En un pequeño pueblo que jugaba a ser ciudad, había una mujer de ropas ajadas sentada a la entrada de un supermercado que observaba a las personas pasar, algunas con hijos que tiraban de sus mangas pidiendo golosinas, habían señoras que contaban el dinero de su cartera, antes de pasar a la caja y otras iban solas, con sus carros rebosantes de mercadería que más tarde se servirían en sus mesas.

Al pasar solo algunos se fijaban en la mujer de avanzada edad con las manos sucias extendidas en forma de cuenco, donde uno que otro niño le dejaba una moneda y se iba corriendo.

Antes de que el supermercado cerrara, abatida la vagabunda se compraba un pan y con suerte un pedazo de jamón con las pocas monedas que los niños le habían dejado y se iba a su hogar, la vereda que estaba a la vuelta, donde pasaba las noches que caían sobre el pueblo, con risas de mujeres adineradas junto a sus amantes escondiéndose de los faroles.


Dicen que una vez ella fue joven y hermosa, tuvo un nombre y un esposo que la dejo por una empresaria, a los pocos meses de casados y que desde ese día ella renuncio al amor y comenzó a venderlo como a la falsa felicidad o felicidad pasajera, que sentimos las personas al conseguir lo que queremos para luego querer algo más.

Vivía en las calles del pueblo, y en cada esquina se la veía vendiendo.
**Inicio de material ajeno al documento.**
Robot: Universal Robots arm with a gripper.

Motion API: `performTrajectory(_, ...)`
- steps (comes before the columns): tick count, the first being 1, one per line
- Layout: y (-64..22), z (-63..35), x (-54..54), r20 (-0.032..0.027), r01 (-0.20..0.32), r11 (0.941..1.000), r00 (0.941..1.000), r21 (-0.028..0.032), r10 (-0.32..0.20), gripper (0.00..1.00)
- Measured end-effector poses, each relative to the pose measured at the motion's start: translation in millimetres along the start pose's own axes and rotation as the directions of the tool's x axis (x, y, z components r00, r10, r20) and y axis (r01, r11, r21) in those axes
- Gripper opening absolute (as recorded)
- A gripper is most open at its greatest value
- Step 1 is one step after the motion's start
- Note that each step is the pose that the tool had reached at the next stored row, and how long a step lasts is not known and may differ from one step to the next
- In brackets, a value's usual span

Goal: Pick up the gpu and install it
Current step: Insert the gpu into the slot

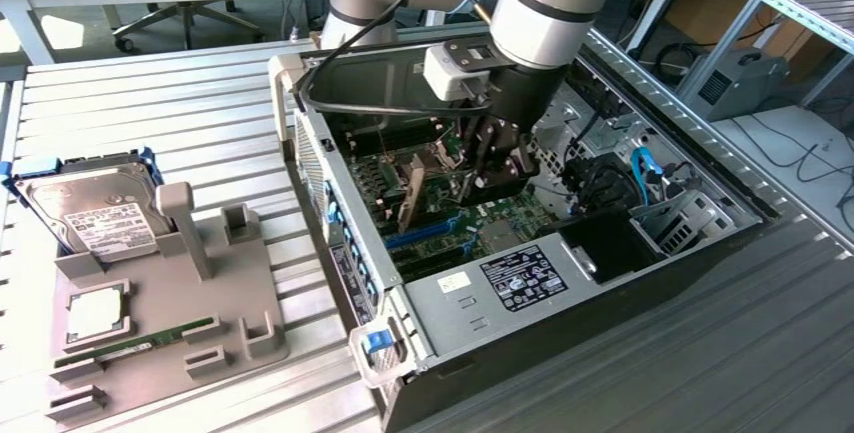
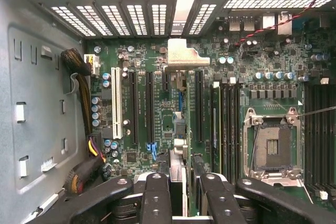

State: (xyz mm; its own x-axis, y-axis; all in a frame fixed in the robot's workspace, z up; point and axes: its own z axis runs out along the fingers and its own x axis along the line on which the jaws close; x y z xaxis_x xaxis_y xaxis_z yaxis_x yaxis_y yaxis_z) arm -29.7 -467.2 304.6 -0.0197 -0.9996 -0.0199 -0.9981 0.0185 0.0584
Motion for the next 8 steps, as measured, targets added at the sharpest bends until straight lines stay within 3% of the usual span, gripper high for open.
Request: performTrajectory(8, 3.5, 0.7, 0.7, 0.0000, 0.000, 1.0000, 1.0000, 0.0000, 0.000, 0.27)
Pasaron los años y la belleza se fue con ellos.

Cada día tenia menos clientes.

Hubo un día en que un mal hombre la golpeo, así que ella decidió dedicarse a ganarse la vida como vendedora ambulante, comenzó su pequeño negocio con una canasta de pan amasado que preparaba todas las mañanas.

Todos los días, a la misma hora se paraba frente al supermercado.

-¡Rico el pan, rico el pan amasado!- gritaba a las personas que pasaban pero las personas parecían ignorarla. Al final del día llegaba a su casa con la canasta medio llena. Y con lagrimas amargas lloraba la desdichada mujer que no tenía amigos ni familia

y tampoco dinero para pagar la renta.

Y así es como un día llegó a dormir en la vereda a la vuelta del supermercado.


En una de esas noches heladas y obscuras la vagabunda miraba las estrellas y pensaba en el amor que no tuvo, en la belleza que había perdido y en su cuerpo marchito y agarrotado

– Hola, ¿me puedo sentar contigo? – dijo un hombre de ropas raídas como ella, con una barba de muchas estaciones y con las manos tan sucias como ella.

¿Cómo responder que si? ¿cómo decirle que había olvidado las palabras en alguien más?

Se quedó muda, pero él interpreto el silencio de otra manera.

– No tengo nada más que ofrecer aparte de mi compañía – le dijo tristemente.

– Puedes sentarte conmigo, me llamo Adela – le tendió la mano, él se la estrechó y no se sintió avergonzada. – Alberto – le dijo él.

Se quedaron toda la noche conversando y se sintieron cómodos en la compañía del otro.


Conforme fue pasando el tiempo la gente comenzó a acostumbrarse a ver a dos ancianos con ropas rasgadas pidiendo dinero por las calles del pueblo, y en las noches de lluvia reían acompañando a la lluvia en su simpleza olvidándose de la vergüenza, la suciedad y su pobreza.